= Colin Tunnicliffe =

English cricketer

Colin John Tunnicliffe (born 11 August 1951) is a former English cricketer who played first-class cricket for Derbyshire between 1973 and 1983.

==Biography==
Tunnicliffe was born in Derby. He appeared for Derbyshire Juniors from 1968 and played for Derbyshire Second XI in one match during the 1971 Second XI Championship. In the 1973 season he made his debut in the County Championship against Essex when he expensively took no wickets for 81 runs although he was not out in both innings. He played regularly in 1973 and 1974. However, he did not play at all in 1975, and in 1976 played one first-class match and five games in the John Player League. He returned to regular appearances in 1977 and continued to play in Derbyshire's first team and one day competitions until 1983, staying on top of his game for much of this period. He achieved his best bowling performance of 7 for 36 against Essex in 1980. In the 1981 season, Tunnicliffe scored the winning run, which tied the scores with Derbyshire having lost fewer wickets, on the last ball of the NatWest Trophy final against Northamptonshire.

In his final season in 1983 Tunnicliffe made his top score of 91 against Hampshire.

Tunnicliffe was a left-arm medium-fast bowler and took 319 first-class wickets with an average of 32.17 and a best performance of 7-36. He also took 190 wickets in one-day competitions, with a best performance of 5 for 24. He was a right-handed batsman and played 176 innings in 150 first-class matches with an average of 14.32 and a top score of 91 not out.

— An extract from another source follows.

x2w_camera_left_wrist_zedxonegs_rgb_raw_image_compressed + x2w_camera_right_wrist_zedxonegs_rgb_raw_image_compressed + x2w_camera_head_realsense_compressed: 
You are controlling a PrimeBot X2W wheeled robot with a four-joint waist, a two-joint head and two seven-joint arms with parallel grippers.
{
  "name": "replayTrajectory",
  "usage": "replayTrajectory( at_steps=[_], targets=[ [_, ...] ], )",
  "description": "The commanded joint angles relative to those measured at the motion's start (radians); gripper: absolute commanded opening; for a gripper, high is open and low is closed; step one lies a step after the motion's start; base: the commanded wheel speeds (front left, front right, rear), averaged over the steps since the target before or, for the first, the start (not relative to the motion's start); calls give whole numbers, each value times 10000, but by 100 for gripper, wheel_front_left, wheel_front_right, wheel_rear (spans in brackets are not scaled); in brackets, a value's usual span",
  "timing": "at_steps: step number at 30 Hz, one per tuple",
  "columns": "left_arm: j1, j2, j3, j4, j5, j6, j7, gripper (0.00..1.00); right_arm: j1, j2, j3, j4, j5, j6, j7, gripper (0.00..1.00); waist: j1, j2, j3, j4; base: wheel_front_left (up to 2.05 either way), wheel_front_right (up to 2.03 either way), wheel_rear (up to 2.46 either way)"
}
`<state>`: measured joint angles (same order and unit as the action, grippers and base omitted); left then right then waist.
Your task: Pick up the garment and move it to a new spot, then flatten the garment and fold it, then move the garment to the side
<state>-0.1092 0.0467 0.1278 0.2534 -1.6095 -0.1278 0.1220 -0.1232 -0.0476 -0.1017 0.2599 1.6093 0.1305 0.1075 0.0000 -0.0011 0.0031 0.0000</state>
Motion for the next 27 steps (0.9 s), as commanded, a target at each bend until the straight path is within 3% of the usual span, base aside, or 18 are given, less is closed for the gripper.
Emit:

Added to Derbyshire's lower-order defence of the early-80s, Tunnicliffe was just as effective in the lower-order as he was tenacious as a tailender. He made six half-centuries in his first-class career. He also played 105 innings in 167 one day matches.

After retirement from playing cricket, Tunnicliffe was commercial manager at Derbyshire County Cricket Club and later at Derby County Football Club.

Tunnicliffe now lives in Derby.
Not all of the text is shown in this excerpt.